# [Task]
Below this line is the material. Write out only its lines from the one containing "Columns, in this" through the one containing "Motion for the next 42", both kept, exactly.

# [Task inputs]
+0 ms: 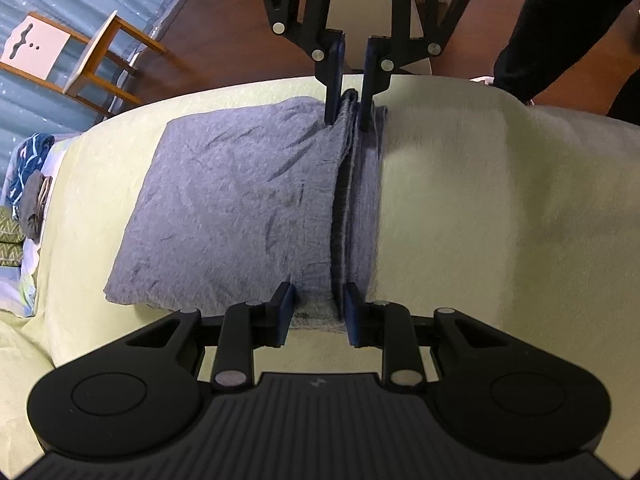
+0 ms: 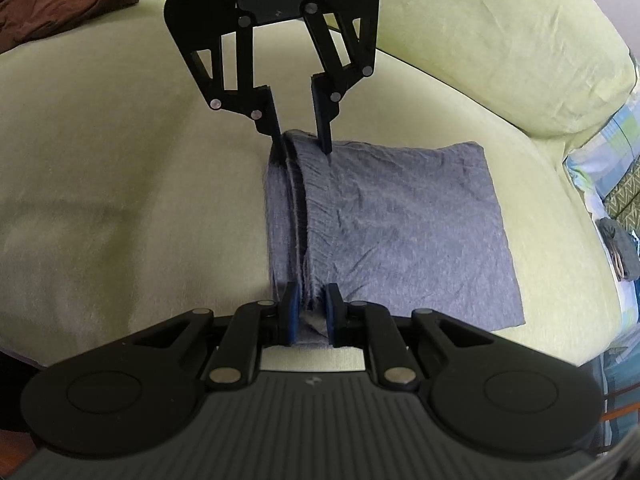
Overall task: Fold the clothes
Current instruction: 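Lift both grippers away from the folded garment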
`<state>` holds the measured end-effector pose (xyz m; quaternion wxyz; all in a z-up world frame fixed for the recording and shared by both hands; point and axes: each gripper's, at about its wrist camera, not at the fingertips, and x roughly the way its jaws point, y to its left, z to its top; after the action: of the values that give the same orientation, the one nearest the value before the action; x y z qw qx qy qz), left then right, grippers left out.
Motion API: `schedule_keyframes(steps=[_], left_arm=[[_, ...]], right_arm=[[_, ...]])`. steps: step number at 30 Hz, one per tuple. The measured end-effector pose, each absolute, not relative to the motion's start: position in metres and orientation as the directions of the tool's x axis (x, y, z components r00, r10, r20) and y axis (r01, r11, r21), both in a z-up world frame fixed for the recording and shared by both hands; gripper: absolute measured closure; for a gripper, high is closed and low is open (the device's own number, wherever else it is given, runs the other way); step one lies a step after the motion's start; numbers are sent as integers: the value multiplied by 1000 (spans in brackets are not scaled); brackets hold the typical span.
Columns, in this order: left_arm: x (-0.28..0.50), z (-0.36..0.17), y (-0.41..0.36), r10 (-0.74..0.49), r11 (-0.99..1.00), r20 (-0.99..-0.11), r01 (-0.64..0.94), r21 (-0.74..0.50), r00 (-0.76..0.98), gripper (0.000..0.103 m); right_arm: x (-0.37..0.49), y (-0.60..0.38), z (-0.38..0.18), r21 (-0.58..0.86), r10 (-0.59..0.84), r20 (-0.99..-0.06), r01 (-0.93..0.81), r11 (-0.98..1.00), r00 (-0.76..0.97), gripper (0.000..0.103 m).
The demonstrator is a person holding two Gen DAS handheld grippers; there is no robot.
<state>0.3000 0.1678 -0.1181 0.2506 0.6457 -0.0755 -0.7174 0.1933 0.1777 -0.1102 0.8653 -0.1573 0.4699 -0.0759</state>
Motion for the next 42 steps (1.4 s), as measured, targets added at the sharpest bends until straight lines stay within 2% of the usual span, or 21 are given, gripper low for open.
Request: schedule_keyframes(steps=[6, 8, 9, 10, 11, 12, 13, 16, 20, 22, 23, 25, 29, 32, 33, 34, 35, 38, 42], left_arm=[[297, -117, 174, -448, -867, -893, 266, 421, -49, 71], [297, -122, 175, -447, -867, -894, 260, 424, -34, 67], [297, -125, 175, -445, -867, -895, 260, 426, -17, 61], [296, -129, 175, -443, -866, -897, 259, 427, 0, 55], [297, -132, 176, -448, -862, -894, 255, 439, 26, 53], [298, -133, 177, -448, -860, -893, 254, 443, 41, 51], [300, -130, 179, -439, -859, -897, 271, 433, 42, 51], [309, -114, 185, -407, -851, -913, 351, 391, 32, 51], [322, -75, 182, -418, -752, -908, 552, 359, 22, 51], [328, -60, 168, -449, -650, -894, 687, 325, -2, 51], [330, -52, 150, -476, -542, -879, 798, 263, -34, 51], [326, -50, 128, -525, -426, -847, 889, 170, -89, 51], [313, -74, 108, -530, -322, -837, 946, 48, -138, 51], [306, -102, 106, -504, -243, -852, 970, -14, -139, 51], [305, -108, 107, -503, -211, -856, 977, -9, -116, 51], [304, -114, 108, -502, -179, -860, 984, -3, -94, 49], [304, -120, 109, -499, -147, -864, 989, 3, -71, 49], [304, -109, 107, -495, -30, -869, 1000, 3, -12, 49], [300, -80, 104, -511, 189, -855, 982, -9, 90, 45]], right_arm=[[191, 176, -108, -336, -264, -800, -36, 941, 539, 92], [191, 176, -111, -334, -262, -804, -41, 942, 533, 92], [193, 175, -113, -337, -265, -809, -44, 941, 524, 90], [195, 175, -116, -343, -273, -815, -46, 938, 511, 81], [197, 174, -119, -345, -278, -823, -47, 937, 495, 59], [198, 173, -121, -355, -291, -828, -45, 934, 479, 54], [196, 172, -119, -360, -302, -825, -33, 932, 477, 54], [184, 167, -103, -313, -284, -809, 32, 949, 514, 57], [169, 150, -74, -216, -259, -798, 142, 966, 545, 78], [164, 134, -64, -141, -247, -782, 224, 964, 572, 84], [164, 127, -63, -108, -242, -773, 254, 961, 586, 84], [163, 104, -67, 44, -196, -741, 337, 940, 643, 84], [152, 63, -87, 289, -136, -686, 439, 851, 715, 88], [141, 37, -107, 403, -85, -665, 452, 796, 742, 88], [141, 29, -116, 404, -71, -679, 453, 794, 730, 88], [143, 23, -123, 383, -66, -705, 458, 802, 706, 100], [144, 18, -125, 362, -62, -721, 451, 816, 690, 102], [145, 6, -110, 301, -50, -732, 388, 871, 679, 96], [153, -17, -72, 266, -15, -705, 284, 921, 709, 96]])
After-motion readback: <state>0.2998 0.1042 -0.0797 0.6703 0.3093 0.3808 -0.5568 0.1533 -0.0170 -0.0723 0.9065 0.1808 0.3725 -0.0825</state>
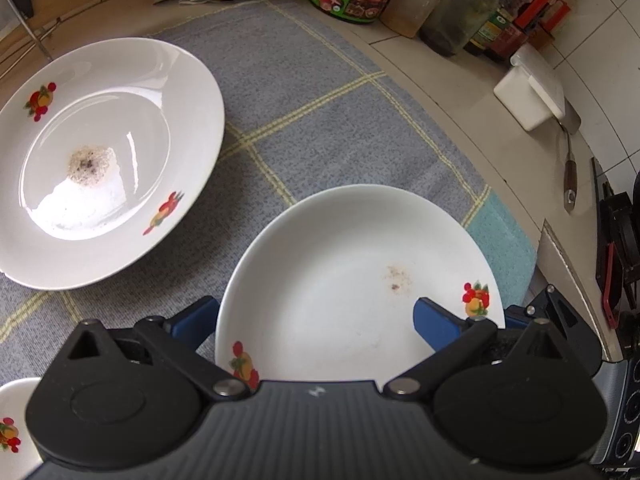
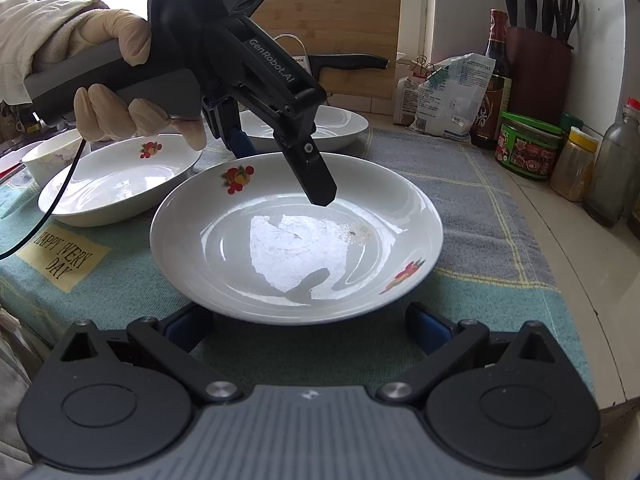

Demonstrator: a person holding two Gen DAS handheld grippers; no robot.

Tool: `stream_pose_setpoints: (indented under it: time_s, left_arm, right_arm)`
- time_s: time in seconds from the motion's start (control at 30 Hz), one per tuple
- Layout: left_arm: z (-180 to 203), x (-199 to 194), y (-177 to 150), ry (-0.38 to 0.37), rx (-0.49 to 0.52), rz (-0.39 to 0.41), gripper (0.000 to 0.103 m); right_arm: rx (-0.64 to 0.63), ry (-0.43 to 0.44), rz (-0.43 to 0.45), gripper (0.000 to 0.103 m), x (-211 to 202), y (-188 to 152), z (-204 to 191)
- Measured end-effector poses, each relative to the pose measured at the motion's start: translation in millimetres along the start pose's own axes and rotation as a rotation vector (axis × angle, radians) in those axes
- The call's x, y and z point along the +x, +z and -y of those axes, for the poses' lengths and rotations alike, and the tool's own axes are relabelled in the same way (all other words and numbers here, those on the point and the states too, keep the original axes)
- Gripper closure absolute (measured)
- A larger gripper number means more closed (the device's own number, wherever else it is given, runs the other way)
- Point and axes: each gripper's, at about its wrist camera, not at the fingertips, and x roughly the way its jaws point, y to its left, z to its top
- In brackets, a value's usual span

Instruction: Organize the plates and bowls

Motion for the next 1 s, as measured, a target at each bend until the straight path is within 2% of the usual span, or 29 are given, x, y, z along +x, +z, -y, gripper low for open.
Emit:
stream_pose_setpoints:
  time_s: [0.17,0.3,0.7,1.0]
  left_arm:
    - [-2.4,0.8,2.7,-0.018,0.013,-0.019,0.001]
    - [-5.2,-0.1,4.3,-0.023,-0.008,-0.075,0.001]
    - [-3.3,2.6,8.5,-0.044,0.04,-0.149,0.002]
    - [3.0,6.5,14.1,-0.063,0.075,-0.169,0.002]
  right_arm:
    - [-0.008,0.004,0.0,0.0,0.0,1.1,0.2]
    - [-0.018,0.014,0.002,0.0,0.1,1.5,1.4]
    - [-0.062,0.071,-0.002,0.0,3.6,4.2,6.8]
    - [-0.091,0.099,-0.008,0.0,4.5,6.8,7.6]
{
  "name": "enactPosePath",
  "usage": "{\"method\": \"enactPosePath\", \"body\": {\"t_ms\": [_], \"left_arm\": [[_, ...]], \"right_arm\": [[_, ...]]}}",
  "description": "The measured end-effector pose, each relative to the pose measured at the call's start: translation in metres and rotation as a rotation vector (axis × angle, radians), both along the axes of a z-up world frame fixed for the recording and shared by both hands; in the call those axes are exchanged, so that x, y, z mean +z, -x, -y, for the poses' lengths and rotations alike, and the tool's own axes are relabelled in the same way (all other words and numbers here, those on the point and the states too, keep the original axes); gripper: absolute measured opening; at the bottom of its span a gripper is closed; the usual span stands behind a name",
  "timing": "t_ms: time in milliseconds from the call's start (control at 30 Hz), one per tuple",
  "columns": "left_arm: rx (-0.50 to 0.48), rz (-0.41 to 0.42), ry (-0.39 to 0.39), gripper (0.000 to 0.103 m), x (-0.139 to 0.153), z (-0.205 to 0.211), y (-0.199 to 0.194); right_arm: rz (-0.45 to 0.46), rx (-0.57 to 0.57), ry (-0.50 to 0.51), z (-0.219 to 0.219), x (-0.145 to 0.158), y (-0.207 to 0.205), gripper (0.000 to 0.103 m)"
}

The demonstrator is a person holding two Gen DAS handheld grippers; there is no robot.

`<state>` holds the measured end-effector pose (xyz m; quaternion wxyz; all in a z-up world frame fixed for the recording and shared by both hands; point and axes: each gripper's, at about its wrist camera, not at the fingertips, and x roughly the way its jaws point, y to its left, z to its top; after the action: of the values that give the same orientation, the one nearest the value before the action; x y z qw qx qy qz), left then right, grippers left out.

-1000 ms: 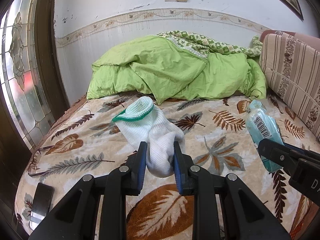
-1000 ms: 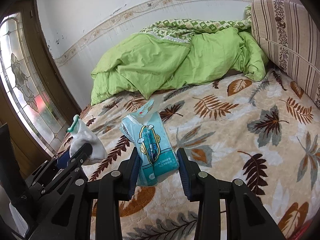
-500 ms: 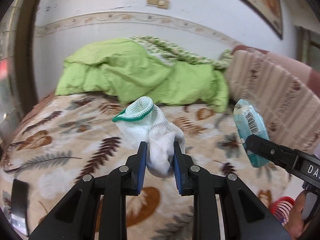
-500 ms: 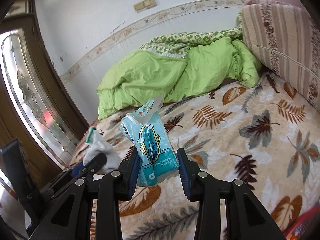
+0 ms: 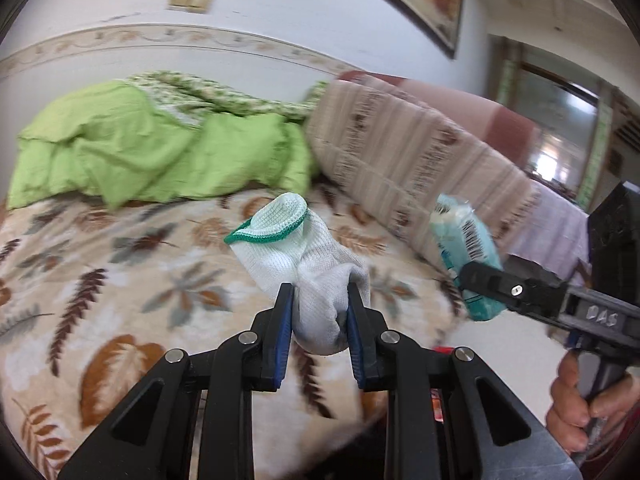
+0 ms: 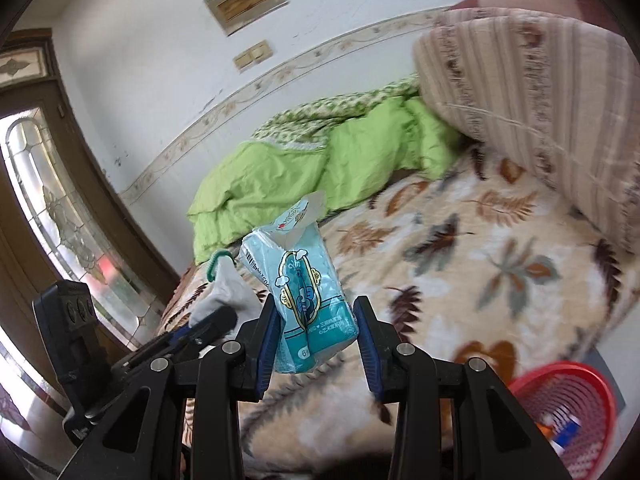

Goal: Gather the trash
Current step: 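Carry both items to the red wastebasket and open both tools over it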

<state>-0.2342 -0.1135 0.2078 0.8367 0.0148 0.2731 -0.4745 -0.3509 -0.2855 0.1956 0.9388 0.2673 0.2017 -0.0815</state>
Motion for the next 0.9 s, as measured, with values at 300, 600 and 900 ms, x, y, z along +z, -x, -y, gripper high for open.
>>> {"method": "enactPosePath", "body": {"t_ms": [300,600,900], "left_arm": [[-0.203,-0.054,-0.043,0.024,-0.011,0.046,0.061],[-0.384,-0.15,-0.141,0.024,-0.045,0.095,0.093],[-0.481,-0.233,-0.26,0.024,-0.093,0.142,0.105]], "right_arm": [[-0.079,-0.166,-0.054,0.037,-0.023,0.091,0.039],[-0.171,-0.304,-0.122,0.068,-0.06,0.147,0.04],[-0.244,-0.381,-0.196,0.094,-0.098,0.157,0.044]]}}
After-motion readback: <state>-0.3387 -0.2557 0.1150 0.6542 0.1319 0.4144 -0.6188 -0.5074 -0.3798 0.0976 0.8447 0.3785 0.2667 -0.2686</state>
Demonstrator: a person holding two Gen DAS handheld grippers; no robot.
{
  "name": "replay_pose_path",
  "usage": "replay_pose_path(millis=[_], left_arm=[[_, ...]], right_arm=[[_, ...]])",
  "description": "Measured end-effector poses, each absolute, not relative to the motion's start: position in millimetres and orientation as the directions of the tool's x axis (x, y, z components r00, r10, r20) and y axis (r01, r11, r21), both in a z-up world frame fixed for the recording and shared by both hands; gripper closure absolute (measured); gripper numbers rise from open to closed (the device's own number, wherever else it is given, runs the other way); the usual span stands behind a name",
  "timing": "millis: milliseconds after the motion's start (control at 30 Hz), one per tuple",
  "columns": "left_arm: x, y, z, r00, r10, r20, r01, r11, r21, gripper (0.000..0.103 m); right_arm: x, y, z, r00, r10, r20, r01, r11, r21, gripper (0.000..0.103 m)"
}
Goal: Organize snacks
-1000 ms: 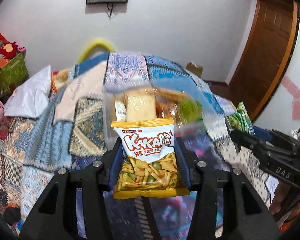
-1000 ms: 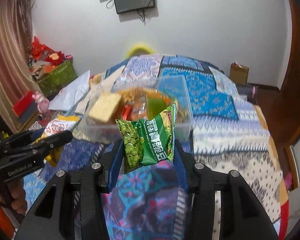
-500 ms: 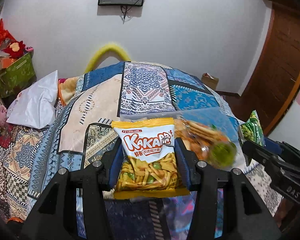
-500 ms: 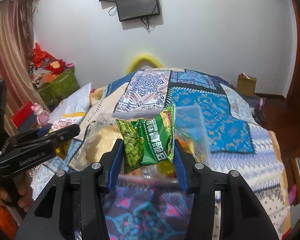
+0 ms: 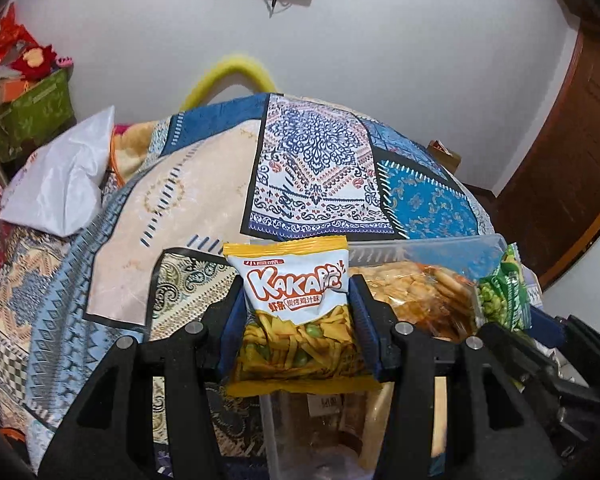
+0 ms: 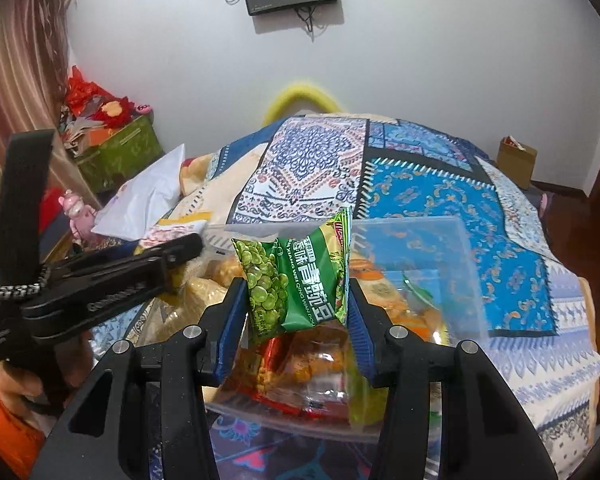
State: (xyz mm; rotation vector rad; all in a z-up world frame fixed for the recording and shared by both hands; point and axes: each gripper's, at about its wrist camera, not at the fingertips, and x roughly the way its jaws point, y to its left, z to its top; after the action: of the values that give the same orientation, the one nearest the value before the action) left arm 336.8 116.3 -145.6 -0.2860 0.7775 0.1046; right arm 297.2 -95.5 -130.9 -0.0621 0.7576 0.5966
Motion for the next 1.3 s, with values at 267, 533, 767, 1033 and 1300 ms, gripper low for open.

# [Response]
Columns, in this order: left_arm: x (-0.28..0.50), z (-0.36..0.17), y (-0.41..0.36), r10 (-0.74..0.49), r11 (-0.99..1.00), r20 (-0.99..-0.11), r01 (-0.64..0.94), r21 (-0.74..0.50), r00 (-0.76..0.98), gripper (0.000..0.103 m); right_arm: x (-0.37..0.49), y (-0.60..0.38), z (-0.38..0.18), r21 (-0.58..0.86), r10 (-0.59..0.84), r20 (-0.99..-0.06), r01 (-0.93..0.81), r11 (-0.98..1.00), r00 (-0.76..0.97), gripper (0.000..0.103 m).
The demonstrator is a person holding two Gen DAS handheld grippers; there is no robot.
<state>0.3000 0.1678 -0.1181 0.2506 0.6457 -0.0755 -0.7174 0.1933 0.1777 -0.1102 0.8653 -0.1573 0.4699 -0.0759</state>
Motion for the next 42 steps (1.4 s), as measured, targets added at the sharpest bends until straight lines stay within 2% of the usual span, or 21 are given, gripper low for open.

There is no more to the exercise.